TASK BRIEF —
For the listing below, print exactly the lines from the line with "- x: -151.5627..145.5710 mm" to the line with "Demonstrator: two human", both included, and nothing beyond them.

========================

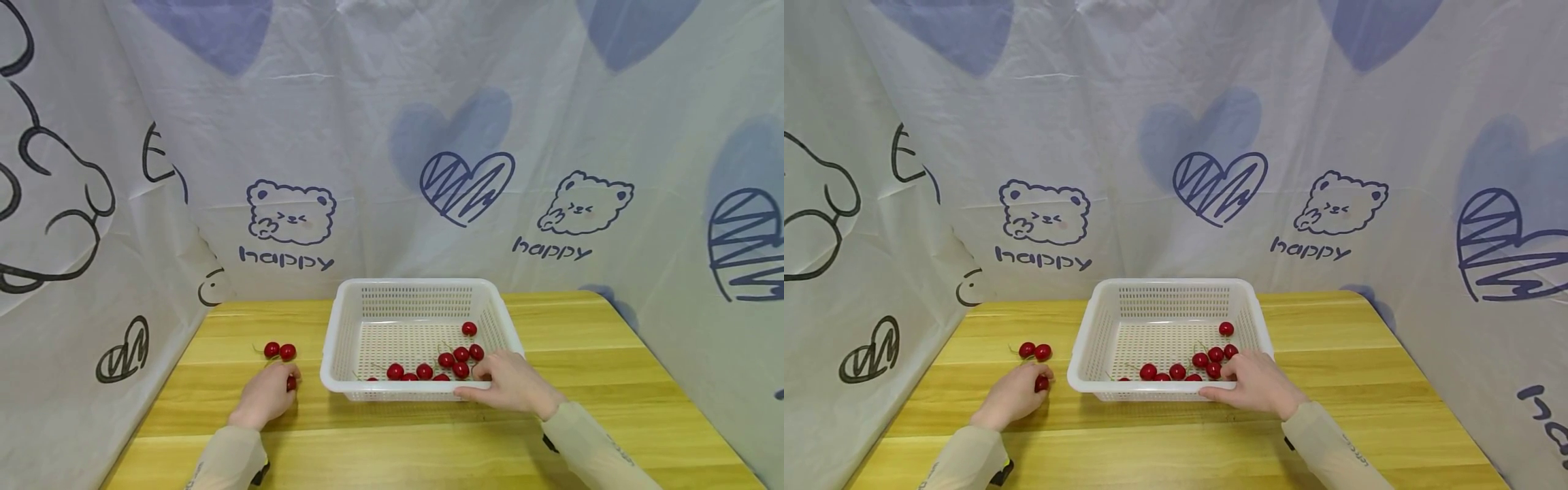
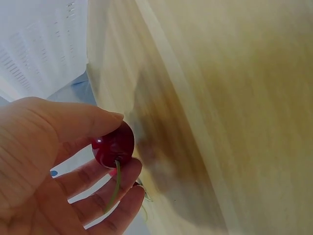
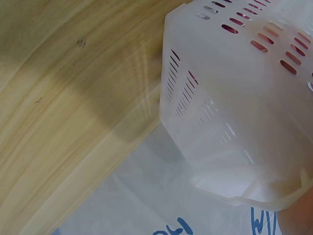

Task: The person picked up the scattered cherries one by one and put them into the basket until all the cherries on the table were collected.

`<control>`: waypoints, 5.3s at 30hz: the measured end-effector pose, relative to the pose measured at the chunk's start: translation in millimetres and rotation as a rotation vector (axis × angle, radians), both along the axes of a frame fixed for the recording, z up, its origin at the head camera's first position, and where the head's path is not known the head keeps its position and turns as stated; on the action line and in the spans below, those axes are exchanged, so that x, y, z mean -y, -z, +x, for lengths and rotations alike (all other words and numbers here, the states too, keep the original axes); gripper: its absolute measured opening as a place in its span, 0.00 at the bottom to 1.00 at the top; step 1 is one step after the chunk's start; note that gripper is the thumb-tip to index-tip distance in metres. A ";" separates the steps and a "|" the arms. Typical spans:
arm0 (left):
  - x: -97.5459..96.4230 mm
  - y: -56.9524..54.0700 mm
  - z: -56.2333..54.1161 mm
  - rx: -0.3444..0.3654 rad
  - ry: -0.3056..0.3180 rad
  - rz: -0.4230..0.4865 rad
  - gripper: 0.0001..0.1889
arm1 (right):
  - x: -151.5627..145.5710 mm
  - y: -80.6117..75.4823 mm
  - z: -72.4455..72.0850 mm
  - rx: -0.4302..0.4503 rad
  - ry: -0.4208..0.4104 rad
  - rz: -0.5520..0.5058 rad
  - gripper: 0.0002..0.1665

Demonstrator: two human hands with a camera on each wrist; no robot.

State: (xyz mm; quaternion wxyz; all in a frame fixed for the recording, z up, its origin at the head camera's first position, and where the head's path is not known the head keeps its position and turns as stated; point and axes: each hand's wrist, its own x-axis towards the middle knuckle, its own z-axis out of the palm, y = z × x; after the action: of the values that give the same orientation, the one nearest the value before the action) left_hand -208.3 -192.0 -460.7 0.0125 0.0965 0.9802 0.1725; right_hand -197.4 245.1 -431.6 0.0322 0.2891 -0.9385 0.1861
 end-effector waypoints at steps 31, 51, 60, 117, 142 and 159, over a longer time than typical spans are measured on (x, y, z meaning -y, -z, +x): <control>-15.7 -26.7 -9.0 -0.250 -0.013 0.053 0.15 | -0.4 1.3 -0.9 -0.003 0.003 0.003 0.36; -46.9 -54.5 -13.4 -0.557 0.020 0.154 0.17 | -1.1 3.1 -0.9 -0.014 0.000 0.004 0.36; -67.9 -60.4 -14.8 -0.627 0.086 0.215 0.15 | -1.6 3.3 -1.8 0.003 0.002 0.002 0.36; -163.1 -33.2 -23.9 -0.275 0.171 0.206 0.15 | -0.7 0.4 -0.9 -0.011 -0.006 -0.005 0.36; -166.3 -30.4 -27.5 -0.263 0.159 0.187 0.17 | -0.7 0.8 -1.4 0.004 0.001 0.003 0.37; -163.5 -32.0 -26.4 -0.320 0.141 0.193 0.14 | -0.9 0.5 -0.4 0.000 0.001 -0.001 0.37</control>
State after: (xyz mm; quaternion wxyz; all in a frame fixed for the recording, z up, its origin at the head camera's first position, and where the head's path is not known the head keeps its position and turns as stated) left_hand -234.7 -28.5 -428.7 -0.1407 0.1916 0.9394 0.2470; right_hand -197.7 246.0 -432.1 0.0325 0.2883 -0.9386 0.1867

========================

COMPLETED TASK —
  - x: -151.5627..145.5710 mm
  - y: -80.6117..75.4823 mm
  - z: -72.4455..72.0850 mm
  - rx: -0.4302..0.4503 rad
  - ry: -0.4208..0.4104 rad
  - rz: -0.5520..0.5058 rad
  - gripper: 0.0002..0.1665

Demonstrator: two human hands with a camera on each wrist; no robot.

With that, the answer is finished.